Copy exactly the lines that run from the top of the listing to the line containing "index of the", both ends included, and omit the pictures.

## Dataset content
BEGIN

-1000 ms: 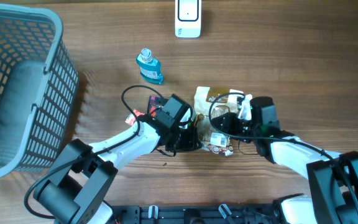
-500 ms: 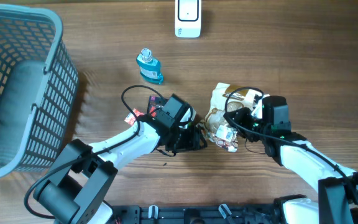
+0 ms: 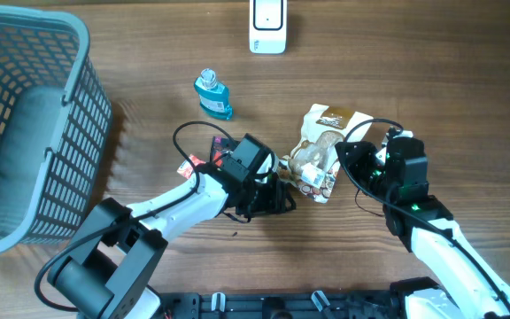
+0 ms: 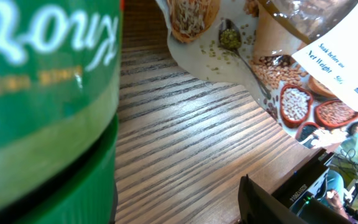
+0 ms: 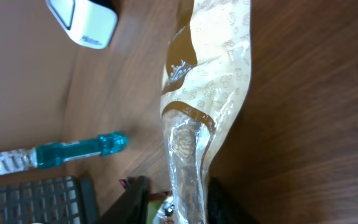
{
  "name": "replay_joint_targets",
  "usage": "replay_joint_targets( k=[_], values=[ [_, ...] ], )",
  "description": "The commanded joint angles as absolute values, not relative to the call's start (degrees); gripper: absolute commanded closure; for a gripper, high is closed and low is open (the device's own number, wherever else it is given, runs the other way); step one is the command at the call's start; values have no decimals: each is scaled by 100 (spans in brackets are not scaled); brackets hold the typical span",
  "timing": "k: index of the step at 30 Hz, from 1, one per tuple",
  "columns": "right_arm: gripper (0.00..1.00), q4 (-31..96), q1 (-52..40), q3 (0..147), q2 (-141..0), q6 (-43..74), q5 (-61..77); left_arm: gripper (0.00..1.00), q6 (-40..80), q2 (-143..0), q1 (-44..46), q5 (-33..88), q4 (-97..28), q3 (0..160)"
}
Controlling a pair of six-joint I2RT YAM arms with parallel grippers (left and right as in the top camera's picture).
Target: Scan the item barcode
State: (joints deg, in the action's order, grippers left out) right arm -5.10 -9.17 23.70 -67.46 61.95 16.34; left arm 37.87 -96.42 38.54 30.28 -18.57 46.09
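A clear and cream bag of grains (image 3: 320,149) is held off the table between the two arms, its printed side with a white barcode label (image 4: 344,65) facing my left wrist camera. My right gripper (image 3: 347,162) is shut on the bag (image 5: 185,146), which stands edge-on between its fingers (image 5: 135,200). My left gripper (image 3: 274,197) is open just left of the bag, touching nothing; a green jar (image 4: 42,106) fills the left of its view. The white scanner (image 3: 267,25) sits at the far edge of the table.
A blue bottle (image 3: 212,95) lies between the scanner and the arms. A grey mesh basket (image 3: 34,133) takes up the left side. A small red packet (image 3: 188,164) lies beside the left arm.
My right gripper has drawn back to the right and turned the bag, so its label side now faces the left wrist camera. The left gripper stays open in place.
At first both grippers were at the bag beside the green jar, the left one shut at its lower edge. Then the left gripper stood open and the right gripper held the bag to the right. Now the bag is turned, clear of the jar.
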Motion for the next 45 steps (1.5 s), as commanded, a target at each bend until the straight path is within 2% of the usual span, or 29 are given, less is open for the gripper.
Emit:
replay_joint_targets(
  k=[1,4,8,10,11,13,14,15,16,17,23,27,32,39,45],
  values=[
    [49,169,-893,2377,-6665,6029,1151,41,4101,-9872,3879,2923,-2034,4414],
    [46,1068,-893,2377,-6737,5870,779,40,4101,-9872,3879,2904,-2032,4414],
    [44,1151,-904,2377,-6862,5636,884,43,4198,-9872,3879,2904,-2029,4414],
    [28,1166,-913,2377,-6995,5636,878,46,4473,-9870,3879,2867,-1844,4414],
    [22,1166,-913,2377,-7048,5634,864,43,4574,-9867,3889,2867,-1717,4416],
    [20,1234,-913,2377,-7166,5551,858,32,4589,-9856,3968,2888,-1533,4447],
    [25,1310,-913,2377,-7203,5551,856,36,4589,-9852,4042,2884,-1511,4484],
    [35,1387,-913,2377,-7236,5548,854,54,4589,-9845,4117,2836,-1487,4525],
    [42,1450,-913,2377,-7244,5548,851,90,4593,-9819,4185,2735,-1472,4565],
    [47,1490,-913,2377,-7244,5548,836,96,4598,-9778,4222,2635,-1474,4611],
    [49,1577,-913,2377,-7244,5551,838,96,4744,-9411,4226,2517,-1457,4917],
    [48,1634,-913,2377,-7242,5546,836,96,4895,-9170,4195,1820,-1546,4921],
    [48,1723,-913,2377,-7242,5533,843,96,4893,-9096,3573,1726,-1787,4921],
    [48,1605,-913,2377,-7244,5566,904,96,4890,-9096,3487,1813,-515,4921],
    [48,1608,-913,2377,-7244,5568,932,96,4895,-9286,3487,1662,-128,4921]
  ],
)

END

## Written reply
-1000 ms: 
-500 ms: 
+0 ms: 
+0 ms: 
+0 ms: 
{
  "name": "replay_joint_targets",
  "usage": "replay_joint_targets( k=[_], values=[ [_, ...] ], )",
  "description": "The commanded joint angles as absolute values, not relative to the call's start (degrees); gripper: absolute commanded closure; for a gripper, high is closed and low is open (the device's own number, wherever else it is given, runs the other way); step one is the command at the call's start; values have no decimals: each is scaled by 100 (spans in brackets are not scaled); brackets hold the typical span",
  "timing": "k: index of the step at 30 Hz, from 1, one per tuple",

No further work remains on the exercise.